Julie Evans, John Lippert, Lucio Pozzi, and Lorenza Sannai are four artists who happen to live and work a few doors from one another on the corner of Partition and 3rd Street in Hudson. This exhibition of paintings reveals both the common and divergent characteristics of these artists who share a locality but arrive at distinct and individual destinations.

Curator’s note: 

“We work next door from one another and yet it took years before we actually got to know the art we make. After a while I realized that there is an uncalculated, indefinable invisible thread that weaves its way between our studios,” says Lucio Pozzi. “While everyone’s work displays traceable influences, the art is not dependent on them. Instead of fettering our work to pre-declared themes, we let our thoughts and emotions seep into our art by osmosis. By the same token we strive to empower the viewers to create their perceptions on their own terms.”

ABOUT THE ARTISTS

JULIE EVANS
Julie Evans is a native New Yorker who has been living and working in Hudson since 2011. For the past 25 years, she has been exhibiting her paintings and drawings extensively in the US and abroad. Her work has been reviewed in The New York Times, ARTFORUM, Art In America, The New Yorker, Flash Art, TimeOutNY, New York Magazine, and many other publications. Evans’s solo and group exhibitions include those at Julie Saul Gallery, Lesley Heller Workspace, The Brattleboro Museum of Art, The Weatherspoon Art Museum, Wave Hill, John Davis Gallery, Danese/Corey, Jeff Bailey Gallery, Geoffrey Young Gallery, McKenzie Fine Art and many others. She is the recipient of a Fulbright Scholarship to India, as well as residency fellowships to MacDowell, Yaddo, Ucross, Millay, and Tamarind Institute. Evans’ work is included in over 300 international public and private collections. 

JOHN LIPPERT
John Lippert attended the Cooper Union and received his BFA in 1989. He attended Skowhegan that summer and then immediately started his 20+ year career as a fine arts and architectural paintings conservator. He is a partner in Foreground Conservation and Decorative Arts, which specializes in the restoration of historic decorated rooms. He has continued to make paintings throughout his career and the concerns of his artwork reflect the diverse range of artworks in the conservations lab or on jobsites.

LUCIO POZZI
Lucio Pozzi was born in Milan, Italy. After living a few years in Rome where he studied architecture, Pozzi came to the United States in 1962, as a guest of the Harvard International Summer Seminar. He then settled in New York and became a US citizen. He now shares his time between Hudson and Valeggio, Italy. 
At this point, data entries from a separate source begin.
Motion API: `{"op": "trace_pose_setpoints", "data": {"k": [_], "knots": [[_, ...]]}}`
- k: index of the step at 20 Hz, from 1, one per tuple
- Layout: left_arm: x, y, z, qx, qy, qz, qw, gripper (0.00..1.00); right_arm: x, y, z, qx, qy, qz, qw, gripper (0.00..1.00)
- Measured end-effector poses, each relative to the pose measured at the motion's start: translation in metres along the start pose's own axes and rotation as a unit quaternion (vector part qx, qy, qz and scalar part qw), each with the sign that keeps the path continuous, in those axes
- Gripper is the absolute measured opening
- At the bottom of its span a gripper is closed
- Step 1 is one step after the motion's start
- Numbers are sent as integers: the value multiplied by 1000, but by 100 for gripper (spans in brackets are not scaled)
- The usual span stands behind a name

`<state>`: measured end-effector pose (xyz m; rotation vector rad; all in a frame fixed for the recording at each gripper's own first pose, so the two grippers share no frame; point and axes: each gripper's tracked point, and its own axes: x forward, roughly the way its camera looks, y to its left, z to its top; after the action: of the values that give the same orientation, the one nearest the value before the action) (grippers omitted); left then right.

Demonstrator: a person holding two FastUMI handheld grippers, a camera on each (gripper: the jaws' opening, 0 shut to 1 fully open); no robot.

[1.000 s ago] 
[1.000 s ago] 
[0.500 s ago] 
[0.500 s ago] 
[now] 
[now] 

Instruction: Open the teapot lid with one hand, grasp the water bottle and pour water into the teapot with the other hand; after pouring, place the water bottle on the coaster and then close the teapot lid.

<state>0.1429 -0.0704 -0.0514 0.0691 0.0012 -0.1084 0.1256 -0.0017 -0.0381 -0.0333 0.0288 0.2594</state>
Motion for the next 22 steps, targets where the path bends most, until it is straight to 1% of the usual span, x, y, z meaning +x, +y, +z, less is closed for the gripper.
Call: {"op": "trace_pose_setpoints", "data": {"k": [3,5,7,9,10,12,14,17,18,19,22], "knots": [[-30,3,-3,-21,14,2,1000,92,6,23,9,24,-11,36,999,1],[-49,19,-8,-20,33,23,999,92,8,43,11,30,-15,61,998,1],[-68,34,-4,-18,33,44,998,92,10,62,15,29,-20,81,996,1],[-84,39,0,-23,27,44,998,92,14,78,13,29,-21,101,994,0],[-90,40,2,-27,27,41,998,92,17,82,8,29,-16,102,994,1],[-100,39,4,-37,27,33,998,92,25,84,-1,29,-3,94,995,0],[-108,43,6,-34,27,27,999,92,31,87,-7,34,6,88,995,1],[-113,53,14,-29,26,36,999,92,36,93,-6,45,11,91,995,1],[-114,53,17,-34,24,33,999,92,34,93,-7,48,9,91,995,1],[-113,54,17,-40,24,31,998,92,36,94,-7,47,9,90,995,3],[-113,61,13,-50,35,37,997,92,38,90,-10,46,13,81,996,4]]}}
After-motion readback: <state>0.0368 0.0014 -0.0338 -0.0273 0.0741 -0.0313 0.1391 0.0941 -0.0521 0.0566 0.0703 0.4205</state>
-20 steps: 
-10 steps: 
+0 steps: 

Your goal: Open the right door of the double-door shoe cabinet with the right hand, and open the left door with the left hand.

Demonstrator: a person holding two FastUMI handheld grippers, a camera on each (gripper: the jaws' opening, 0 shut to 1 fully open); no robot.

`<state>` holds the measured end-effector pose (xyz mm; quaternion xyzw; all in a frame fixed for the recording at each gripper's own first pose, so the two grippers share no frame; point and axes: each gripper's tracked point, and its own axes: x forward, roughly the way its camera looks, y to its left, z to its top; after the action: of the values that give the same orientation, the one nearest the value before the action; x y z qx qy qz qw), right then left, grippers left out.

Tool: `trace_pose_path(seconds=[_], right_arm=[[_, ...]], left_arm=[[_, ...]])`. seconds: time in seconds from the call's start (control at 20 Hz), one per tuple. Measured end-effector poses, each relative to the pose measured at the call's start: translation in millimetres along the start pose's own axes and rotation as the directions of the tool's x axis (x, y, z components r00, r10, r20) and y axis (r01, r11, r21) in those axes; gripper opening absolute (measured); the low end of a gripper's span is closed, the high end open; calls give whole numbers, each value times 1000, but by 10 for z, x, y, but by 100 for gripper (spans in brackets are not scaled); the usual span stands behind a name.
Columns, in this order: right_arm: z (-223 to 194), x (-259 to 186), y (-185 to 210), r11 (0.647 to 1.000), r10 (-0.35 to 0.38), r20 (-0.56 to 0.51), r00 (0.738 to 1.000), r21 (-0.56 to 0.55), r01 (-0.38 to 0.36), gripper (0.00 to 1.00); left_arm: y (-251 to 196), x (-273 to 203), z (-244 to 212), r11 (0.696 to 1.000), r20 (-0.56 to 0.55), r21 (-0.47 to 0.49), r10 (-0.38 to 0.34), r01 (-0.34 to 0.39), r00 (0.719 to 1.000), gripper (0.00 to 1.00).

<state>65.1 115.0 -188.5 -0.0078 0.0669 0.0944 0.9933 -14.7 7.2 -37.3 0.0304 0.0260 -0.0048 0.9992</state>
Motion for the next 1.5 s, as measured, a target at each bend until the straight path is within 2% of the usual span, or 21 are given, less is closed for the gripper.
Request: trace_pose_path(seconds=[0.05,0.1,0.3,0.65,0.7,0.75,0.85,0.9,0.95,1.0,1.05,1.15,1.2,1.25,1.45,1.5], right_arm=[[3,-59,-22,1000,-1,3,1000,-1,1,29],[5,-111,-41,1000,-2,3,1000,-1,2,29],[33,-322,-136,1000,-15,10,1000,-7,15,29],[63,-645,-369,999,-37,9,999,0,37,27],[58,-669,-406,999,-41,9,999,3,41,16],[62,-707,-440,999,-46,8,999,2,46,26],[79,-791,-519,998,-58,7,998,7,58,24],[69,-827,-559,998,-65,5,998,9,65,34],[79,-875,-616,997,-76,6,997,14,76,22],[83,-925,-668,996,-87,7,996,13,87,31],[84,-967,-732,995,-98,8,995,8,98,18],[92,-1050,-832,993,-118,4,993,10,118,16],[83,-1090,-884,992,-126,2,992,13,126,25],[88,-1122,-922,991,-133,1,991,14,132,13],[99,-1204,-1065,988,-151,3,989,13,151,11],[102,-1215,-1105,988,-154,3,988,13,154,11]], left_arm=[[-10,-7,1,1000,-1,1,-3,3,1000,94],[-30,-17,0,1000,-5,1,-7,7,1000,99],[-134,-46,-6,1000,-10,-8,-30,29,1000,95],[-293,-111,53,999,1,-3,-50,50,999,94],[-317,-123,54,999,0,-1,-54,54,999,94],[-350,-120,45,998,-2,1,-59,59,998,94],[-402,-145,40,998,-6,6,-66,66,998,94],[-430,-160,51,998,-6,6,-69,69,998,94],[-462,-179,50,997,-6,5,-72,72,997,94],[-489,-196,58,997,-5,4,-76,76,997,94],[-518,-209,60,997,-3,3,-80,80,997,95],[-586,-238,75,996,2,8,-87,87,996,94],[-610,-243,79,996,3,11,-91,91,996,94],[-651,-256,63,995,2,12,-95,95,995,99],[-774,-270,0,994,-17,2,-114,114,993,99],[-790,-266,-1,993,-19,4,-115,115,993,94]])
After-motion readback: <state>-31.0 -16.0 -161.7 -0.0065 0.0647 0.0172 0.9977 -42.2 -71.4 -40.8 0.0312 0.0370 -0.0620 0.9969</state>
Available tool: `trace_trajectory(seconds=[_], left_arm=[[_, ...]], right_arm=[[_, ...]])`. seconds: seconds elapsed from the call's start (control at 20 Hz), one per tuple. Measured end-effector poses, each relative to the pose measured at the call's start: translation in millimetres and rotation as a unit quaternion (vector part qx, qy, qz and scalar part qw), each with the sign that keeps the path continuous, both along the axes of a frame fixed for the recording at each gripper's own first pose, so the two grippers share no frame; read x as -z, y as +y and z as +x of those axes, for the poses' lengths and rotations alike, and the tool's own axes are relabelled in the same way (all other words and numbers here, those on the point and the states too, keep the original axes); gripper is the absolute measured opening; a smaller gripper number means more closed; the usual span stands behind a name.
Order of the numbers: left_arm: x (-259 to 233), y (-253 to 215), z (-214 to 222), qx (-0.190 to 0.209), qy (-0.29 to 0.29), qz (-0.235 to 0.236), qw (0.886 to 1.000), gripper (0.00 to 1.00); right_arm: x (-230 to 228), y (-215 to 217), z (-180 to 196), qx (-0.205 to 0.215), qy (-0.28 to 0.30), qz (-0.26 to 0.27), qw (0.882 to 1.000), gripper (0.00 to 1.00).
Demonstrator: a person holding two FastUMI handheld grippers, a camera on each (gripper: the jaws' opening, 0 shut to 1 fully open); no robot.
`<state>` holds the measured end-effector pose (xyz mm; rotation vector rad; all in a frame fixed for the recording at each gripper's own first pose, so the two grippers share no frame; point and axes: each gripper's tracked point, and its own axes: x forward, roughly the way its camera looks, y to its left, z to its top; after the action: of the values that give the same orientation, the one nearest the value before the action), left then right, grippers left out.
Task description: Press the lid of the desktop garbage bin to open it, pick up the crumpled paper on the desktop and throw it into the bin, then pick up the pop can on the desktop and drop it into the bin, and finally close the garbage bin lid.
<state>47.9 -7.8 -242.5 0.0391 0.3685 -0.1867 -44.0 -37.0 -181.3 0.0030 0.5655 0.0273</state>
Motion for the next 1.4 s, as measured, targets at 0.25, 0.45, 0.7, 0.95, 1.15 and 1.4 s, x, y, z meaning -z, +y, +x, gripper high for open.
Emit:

Pozzi, a “secretly subversive artist,” is a pioneer in concurrently working across different media and approaches. He has continued setting up the Provocation Shows, in which diverse works made during a same period of time are exhibited together, in public museums and private galleries, such as a three-gallery show in New York (Leo Castelli, John Weber, Susan Caldwell) in 1984, followed by exhibitions at University of Massachusetts, in Bielefeld, Karlsruhe, and at Studio Carlo Grossetti (Milan). His art has been presented at Documenta 6 (1977) and at the Venice Biennale (U.S. Pavilion) in 1980. It is represented in many collections of international museums and private institutions. He occasionally writes and has taught at the Cooper Union, Yale Graduate Sculpture Program, Princeton University, School of Visual Arts and the Maryland Institute College of Art, and other art schools in the US and Europe.

LORENZA SANNAI
Lorenza Sannai was born in Sardinia, Italy and lives and works in Hudson, as well as in Verona, Italy. Sannai’s work is inspired by an ongoing investigation into light and the geometric form through painting. “Geometry,” says Sannai, “expresses the need to rationalize but at the same time allows us to transform any chosen scheme in the projection of our imaginary universe. Color and geometry are for me the two natural elements that allow me to enter into painting. I like to engage in an improvisation that is nourished by emotional, perceptual, intuitive factors.” Her art has been exhibited in Germany, France, Italy and the United States.